Terre de démocratie ? C’est une seconde fiction. Et de longue date, ce qui est fait de l’expression du peuple par les élections le montre, du référendum de 2005 aux scrutins de juin/juillet 2024, la majorité obtient l’exact contraire de ce qu’elle a exprimé. Les Français ne sont pas représentés par les députés, tout simplement parce que cette représentation est interdite par le premier alinéa de l’article 27 de la constitution (mais qui chez l’homme de la rue ou chez les « ménagères de moins de cinquante ans » lit et comprend la constitution !?!) : « Tout mandat impératif est nul », ce qui indique qu’un mandat donné pour porter la volonté de l’électeur, n’est pas reconnu, il n’a pas de valeur légale. La représentation reconnue aux députés est celle du concept abstrait de « nation » dans son ensemble, pas celle de la volonté de ceux qui ont voté sur la base des propositions de programmes, et dont la volonté devrait être respectée. Habile prétexte. La démocratie « représentative » française est une vaste escroquerie. Condorcet, icône parmi les figures historiques du régime, l’énonce on ne peut plus clairement, et avec un cynisme incroyable, à la tribune de la Convention en 1793 (allez voir les archives de l’Assemblée nationale) : « Le peuple m’a élu pour exposer mes idées, non les siennes, l’indépendance absolue de mes opinions est le premier de mes devoirs envers lui. »
Liberté et démocratie… ils n’ont que ces mots à la bouche et n’en respectent rien, tout en prétendant donner des leçons au reste du monde en la matière.
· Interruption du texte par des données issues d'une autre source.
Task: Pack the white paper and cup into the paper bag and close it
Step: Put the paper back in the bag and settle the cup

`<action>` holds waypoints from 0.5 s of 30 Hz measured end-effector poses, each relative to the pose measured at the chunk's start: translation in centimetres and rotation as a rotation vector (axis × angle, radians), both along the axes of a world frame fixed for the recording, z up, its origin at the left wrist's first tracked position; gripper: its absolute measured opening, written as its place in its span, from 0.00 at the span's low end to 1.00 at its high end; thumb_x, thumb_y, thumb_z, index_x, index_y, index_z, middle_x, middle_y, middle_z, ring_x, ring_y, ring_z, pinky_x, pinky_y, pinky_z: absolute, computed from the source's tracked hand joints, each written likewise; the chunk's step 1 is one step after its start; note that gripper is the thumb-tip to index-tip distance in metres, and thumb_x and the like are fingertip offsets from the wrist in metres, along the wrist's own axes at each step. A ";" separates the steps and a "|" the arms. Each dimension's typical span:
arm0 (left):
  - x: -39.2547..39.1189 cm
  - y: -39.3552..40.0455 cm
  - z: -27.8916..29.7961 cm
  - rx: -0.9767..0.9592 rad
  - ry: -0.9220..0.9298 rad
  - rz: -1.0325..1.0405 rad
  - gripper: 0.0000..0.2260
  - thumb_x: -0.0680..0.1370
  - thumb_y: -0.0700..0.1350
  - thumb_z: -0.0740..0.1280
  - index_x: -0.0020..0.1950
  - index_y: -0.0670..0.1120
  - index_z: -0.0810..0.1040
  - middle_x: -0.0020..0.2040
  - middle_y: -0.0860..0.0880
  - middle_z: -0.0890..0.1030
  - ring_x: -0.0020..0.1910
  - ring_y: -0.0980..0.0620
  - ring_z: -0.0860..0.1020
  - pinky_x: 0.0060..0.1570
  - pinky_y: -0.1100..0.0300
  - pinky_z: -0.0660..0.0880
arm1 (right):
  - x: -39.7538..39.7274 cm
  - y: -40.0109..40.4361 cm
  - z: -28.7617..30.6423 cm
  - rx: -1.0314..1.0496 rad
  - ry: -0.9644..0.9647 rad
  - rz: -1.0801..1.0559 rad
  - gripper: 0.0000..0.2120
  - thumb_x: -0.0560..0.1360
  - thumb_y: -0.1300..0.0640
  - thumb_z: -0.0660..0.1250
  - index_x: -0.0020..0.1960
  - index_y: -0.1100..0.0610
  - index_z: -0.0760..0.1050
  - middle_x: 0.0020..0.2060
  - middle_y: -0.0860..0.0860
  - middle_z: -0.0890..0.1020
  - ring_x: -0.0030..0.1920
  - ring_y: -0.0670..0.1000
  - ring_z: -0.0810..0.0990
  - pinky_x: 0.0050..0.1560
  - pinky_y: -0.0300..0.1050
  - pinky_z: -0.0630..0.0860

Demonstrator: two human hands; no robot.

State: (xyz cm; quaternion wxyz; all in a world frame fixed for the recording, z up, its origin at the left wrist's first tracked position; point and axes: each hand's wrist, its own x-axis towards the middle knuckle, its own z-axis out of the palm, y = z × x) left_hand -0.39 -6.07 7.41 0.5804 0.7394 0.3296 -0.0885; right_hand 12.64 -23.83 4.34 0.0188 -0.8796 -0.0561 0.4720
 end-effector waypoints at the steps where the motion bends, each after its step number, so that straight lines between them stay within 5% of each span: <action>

Cette comédie tournant au sadisme insolent est insupportable. Personnellement, j’en voudrai éternellement à ce régime et à sa classe politique de m’avoir, comme elle le fait de nous tous extérieurs à son microcosme, à ce point pris pour un con. Rien ne me met davantage en colère que l’on me prenne pour un con.
La France n’est pas ce qu’elle prétend être. Il serait temps que les Français s’en rendent compte. Et qu’ils lisent le Discours de la servitude volontaire d’Étienne de la Boétie, qui leur ferait le plus grand bien.